- **THE PROBLEM**: Even if the data beneath seems repetitive, write it all out again exactly.

- **RECORDED DATA**:
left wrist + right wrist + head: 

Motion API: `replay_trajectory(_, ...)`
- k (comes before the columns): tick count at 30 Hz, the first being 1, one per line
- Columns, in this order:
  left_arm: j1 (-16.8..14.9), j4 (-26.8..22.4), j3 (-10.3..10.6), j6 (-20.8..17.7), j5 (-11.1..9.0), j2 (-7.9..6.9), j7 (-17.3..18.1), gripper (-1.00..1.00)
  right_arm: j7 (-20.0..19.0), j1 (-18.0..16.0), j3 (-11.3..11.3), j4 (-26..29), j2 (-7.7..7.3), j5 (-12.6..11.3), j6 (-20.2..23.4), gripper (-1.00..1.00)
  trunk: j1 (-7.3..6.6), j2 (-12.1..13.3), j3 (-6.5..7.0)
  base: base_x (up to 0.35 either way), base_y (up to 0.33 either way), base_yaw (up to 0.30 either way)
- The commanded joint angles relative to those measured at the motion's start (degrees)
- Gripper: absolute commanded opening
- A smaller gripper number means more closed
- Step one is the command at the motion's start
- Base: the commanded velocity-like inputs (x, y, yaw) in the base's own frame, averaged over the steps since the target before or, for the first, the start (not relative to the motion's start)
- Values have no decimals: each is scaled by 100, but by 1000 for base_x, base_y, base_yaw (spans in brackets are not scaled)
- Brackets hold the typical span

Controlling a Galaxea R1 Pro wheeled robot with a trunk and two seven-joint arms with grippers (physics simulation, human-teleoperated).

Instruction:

- **EXERCISE RESULT**:
left wrist + right wrist + head: 

Motion API: `replay_trajectory(_, ...)`
- k (comes before the columns): tick count at 30 Hz, the first being 1, one per line
- Columns, in this order:
  left_arm: j1 (-16.8..14.9), j4 (-26.8..22.4), j3 (-10.3..10.6), j6 (-20.8..17.7), j5 (-11.1..9.0), j2 (-7.9..6.9), j7 (-17.3..18.1), gripper (-1.00..1.00)
  right_arm: j7 (-20.0..19.0), j1 (-18.0..16.0), j3 (-11.3..11.3), j4 (-26..29), j2 (-7.7..7.3), j5 (-12.6..11.3), j6 (-20.2..23.4), gripper (-1.00..1.00)
  trunk: j1 (-7.3..6.6), j2 (-12.1..13.3), j3 (-6.5..7.0)
  base: base_x (up to 0.35 either way), base_y (up to 0.33 either way), base_yaw (up to 0.30 either way)
- The commanded joint angles relative to those measured at the motion's start (degrees)
- Gripper: absolute commanded opening
- A smaller gripper number means more closed
- Step one is the command at the motion's start
- Base: the commanded velocity-like inputs (x, y, yaw) in the base's own frame, averaged over the steps since the target before or, for the first, the start (not relative to the motion's start)
- Values have no decimals: each is scaled by 100, but by 1000 for base_x, base_y, base_yaw (spans in brackets are not scaled)
- Brackets hold the typical span

Controlling a Galaxea R1 Pro wheeled robot with a trunk and two seven-joint arms with grippers (physics simulation, human-teleoperated).

Instruction:

This answer is complete as it stands.